## Task prompt
Would you write out the entries below word for word, omitting the pictures?

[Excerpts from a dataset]
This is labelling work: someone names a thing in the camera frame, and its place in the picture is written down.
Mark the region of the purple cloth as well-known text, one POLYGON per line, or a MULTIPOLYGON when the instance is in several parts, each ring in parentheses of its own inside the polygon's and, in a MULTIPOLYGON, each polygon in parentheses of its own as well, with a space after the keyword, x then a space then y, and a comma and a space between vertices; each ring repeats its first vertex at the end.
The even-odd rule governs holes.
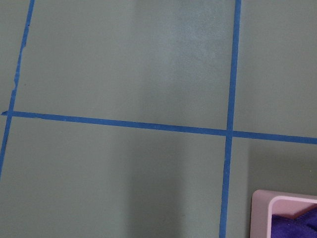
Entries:
POLYGON ((317 209, 311 209, 295 219, 272 215, 270 235, 272 238, 316 238, 317 209))

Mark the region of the pink plastic bin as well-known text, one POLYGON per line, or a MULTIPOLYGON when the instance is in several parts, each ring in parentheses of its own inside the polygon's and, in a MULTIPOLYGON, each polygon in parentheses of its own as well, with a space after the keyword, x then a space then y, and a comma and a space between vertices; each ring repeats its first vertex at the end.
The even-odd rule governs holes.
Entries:
POLYGON ((270 238, 272 216, 295 219, 317 207, 317 197, 270 190, 256 190, 252 195, 250 237, 270 238))

## Written solution
This is labelling work: someone names a thing in the camera frame, and its place in the picture is written down.
Mark the region of the purple cloth as well-known text, one POLYGON per line, or a MULTIPOLYGON when the instance is in several parts, each ring in parentheses of its own inside the polygon's and, in a MULTIPOLYGON, each polygon in parentheses of its own as well, with a space after the keyword, x then a space then y, and a comma and a space between vertices; each ring repeats its first vertex at the end.
The even-odd rule governs holes.
Entries:
POLYGON ((317 209, 311 209, 295 219, 272 215, 270 235, 272 238, 316 238, 317 209))

Mark the region of the pink plastic bin as well-known text, one POLYGON per line, or a MULTIPOLYGON when the instance is in several parts, each ring in parentheses of its own inside the polygon's and, in a MULTIPOLYGON, each polygon in parentheses of its own as well, with a space after the keyword, x then a space then y, and a comma and a space between vertices; each ring repeats its first vertex at the end.
The even-odd rule governs holes.
Entries:
POLYGON ((270 238, 272 216, 295 219, 317 207, 317 197, 270 190, 256 190, 252 195, 250 237, 270 238))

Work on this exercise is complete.